The old mother, upon that same permission having come to the royal house, while conversing in a friendly manner with the Princess after many days had gone by ascertained that from outside anyone was unable to approach the palace. But perceiving that some one could hide inside the lamp that is in the Princess’s chamber, one day, in the evening, at the time when darkness was about to fall, she came to the Princess’s chamber, and having been talking, dishonestly to the Princess she scattered white sand round the lamp, and went away.

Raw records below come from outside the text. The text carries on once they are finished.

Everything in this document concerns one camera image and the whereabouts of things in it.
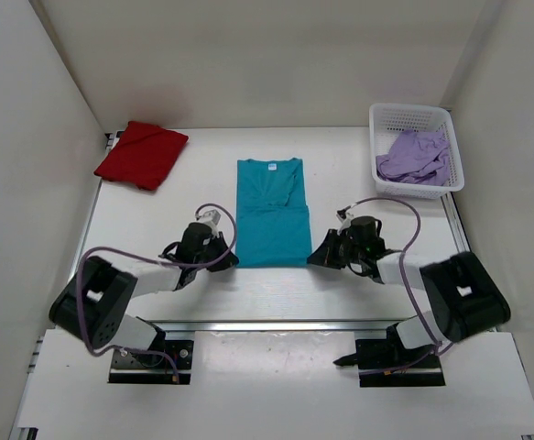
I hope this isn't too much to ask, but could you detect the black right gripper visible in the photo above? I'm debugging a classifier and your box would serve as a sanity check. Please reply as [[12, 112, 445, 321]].
[[308, 231, 365, 271]]

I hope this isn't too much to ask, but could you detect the teal t shirt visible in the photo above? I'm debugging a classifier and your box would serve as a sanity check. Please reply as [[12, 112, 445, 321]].
[[235, 158, 312, 269]]

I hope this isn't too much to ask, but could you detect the red t shirt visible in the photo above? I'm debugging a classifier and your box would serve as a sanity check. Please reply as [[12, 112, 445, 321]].
[[93, 121, 189, 192]]

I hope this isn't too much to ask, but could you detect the purple t shirt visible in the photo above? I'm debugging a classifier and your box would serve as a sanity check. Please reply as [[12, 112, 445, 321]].
[[376, 129, 451, 186]]

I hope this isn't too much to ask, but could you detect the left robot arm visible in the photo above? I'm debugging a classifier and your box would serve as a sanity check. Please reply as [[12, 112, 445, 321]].
[[49, 221, 239, 367]]

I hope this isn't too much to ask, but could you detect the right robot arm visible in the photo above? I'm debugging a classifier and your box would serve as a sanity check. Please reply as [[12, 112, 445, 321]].
[[307, 216, 511, 374]]

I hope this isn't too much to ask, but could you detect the white plastic basket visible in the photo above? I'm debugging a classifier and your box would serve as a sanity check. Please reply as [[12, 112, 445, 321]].
[[369, 103, 464, 199]]

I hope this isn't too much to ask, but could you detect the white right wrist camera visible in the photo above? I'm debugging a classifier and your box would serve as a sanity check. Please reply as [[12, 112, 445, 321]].
[[336, 208, 354, 232]]

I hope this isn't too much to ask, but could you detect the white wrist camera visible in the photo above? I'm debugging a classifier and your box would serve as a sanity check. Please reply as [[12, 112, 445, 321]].
[[336, 208, 354, 232], [196, 209, 221, 227]]

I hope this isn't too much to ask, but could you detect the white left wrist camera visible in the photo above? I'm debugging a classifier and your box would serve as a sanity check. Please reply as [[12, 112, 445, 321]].
[[196, 209, 221, 227]]

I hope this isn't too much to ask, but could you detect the aluminium table edge rail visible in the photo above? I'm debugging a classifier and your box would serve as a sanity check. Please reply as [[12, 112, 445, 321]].
[[152, 320, 397, 333]]

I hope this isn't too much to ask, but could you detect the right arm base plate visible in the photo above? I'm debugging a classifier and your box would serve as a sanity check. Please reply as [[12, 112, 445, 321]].
[[333, 328, 446, 388]]

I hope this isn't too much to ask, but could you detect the right side aluminium rail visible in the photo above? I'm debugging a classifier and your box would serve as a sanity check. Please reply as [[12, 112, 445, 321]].
[[440, 192, 471, 259]]

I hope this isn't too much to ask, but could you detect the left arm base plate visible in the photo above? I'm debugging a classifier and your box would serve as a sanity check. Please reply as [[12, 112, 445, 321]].
[[108, 339, 194, 385]]

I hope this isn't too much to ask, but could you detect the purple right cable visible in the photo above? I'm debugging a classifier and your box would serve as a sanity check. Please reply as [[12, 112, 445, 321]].
[[337, 196, 455, 378]]

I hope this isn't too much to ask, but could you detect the left side aluminium rail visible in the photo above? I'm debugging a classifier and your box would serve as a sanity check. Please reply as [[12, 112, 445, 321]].
[[7, 132, 114, 440]]

In the morning, having arrived, when she looked she saw the foot-marks of a person who went out of the lamp, and perceiving that most undoubtedly the rogue is in the lamp, told the King (rajuhaṭa), it is said. Thereupon the King having employed the servants and brought the rogue out, made the tusk elephant drink seven large pots of arrack (palm spirit), and ordered them to kill him by means of the tusk elephant.

Having made the Prince sit upon the tusk elephant, they went near the upper story where the Princess was. The elephant-driver was a servant who was inside the palace for much time. As he was a man to whom the Princess several times had given to eat and drink, the Princess said for the elephant-keeper to hear, “With the tusk-elephant face don’t smash the tips of the cooked rice.”[4]

The elephant-keeper also understanding the speech, without killing the Prince saved him. Although he employed the tusk elephant even three times, and made it trample on his bonds, at the three times he escaped.

Thereupon the King [said], “This one is a meritorious person;”[5] and having caused him to be summoned, and made notification of these things after he came, at the time when he asked, “Who art thou? What is thy name?” he told all, without concealing [anything]. Thereupon he married and gave the Princess to the Prince.